Standards leadership Standards are a crucial part of the complete VPN story, and Nortel Networks is a leader in the development and adoption of VPN standards at all levels. We continue to be a major contributor of both resources and leadership to the organizations that are driving the standardization and enhancement of MPLS, IPSec, ATM, Optical Ethernet, and various other protocols. We will continue to drive the standards process to ensure the continued utility of VPN solutions to the service provider.

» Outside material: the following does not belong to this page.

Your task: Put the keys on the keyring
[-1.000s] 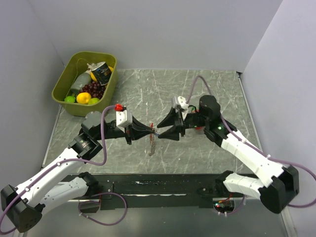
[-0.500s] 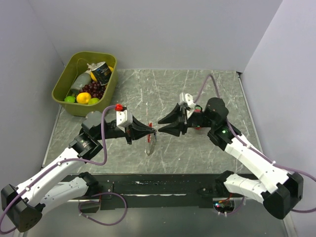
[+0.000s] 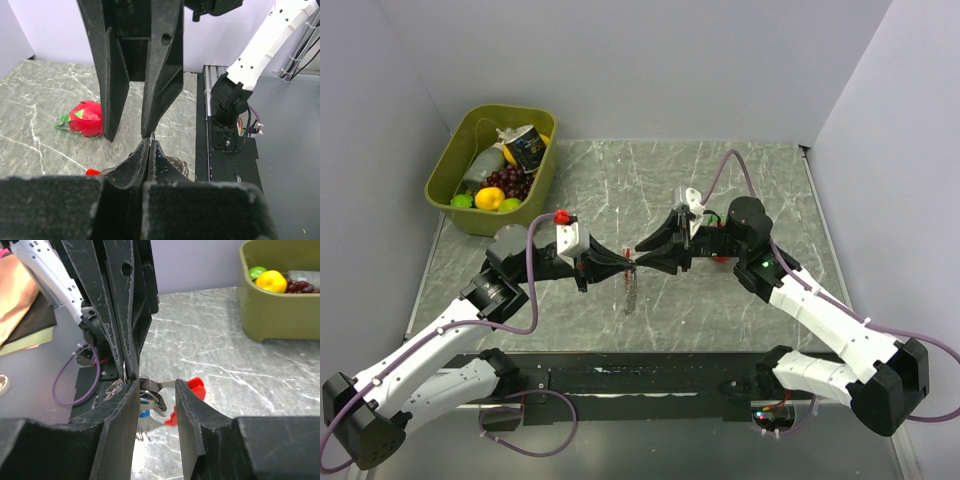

Conclusion Service providers encounter VPN customer requirements of every imaginable type and must serve them within the bounds of their network infrastructures and business case realities. Because there is no single VPN solution that will economically and effectively address all enterprise needs, service providers must be aware of and informed about the various deployment alternatives. Nortel Networks offers a complete portfolio of deployment options for provider-managed VPNs as well as extensive assistance with go-to-market planning and support. Nortel Networks VPN leadership and impressive portfolio of solutions make it a valued ally in building VPNs to serve today s needs as well as tomorrow s.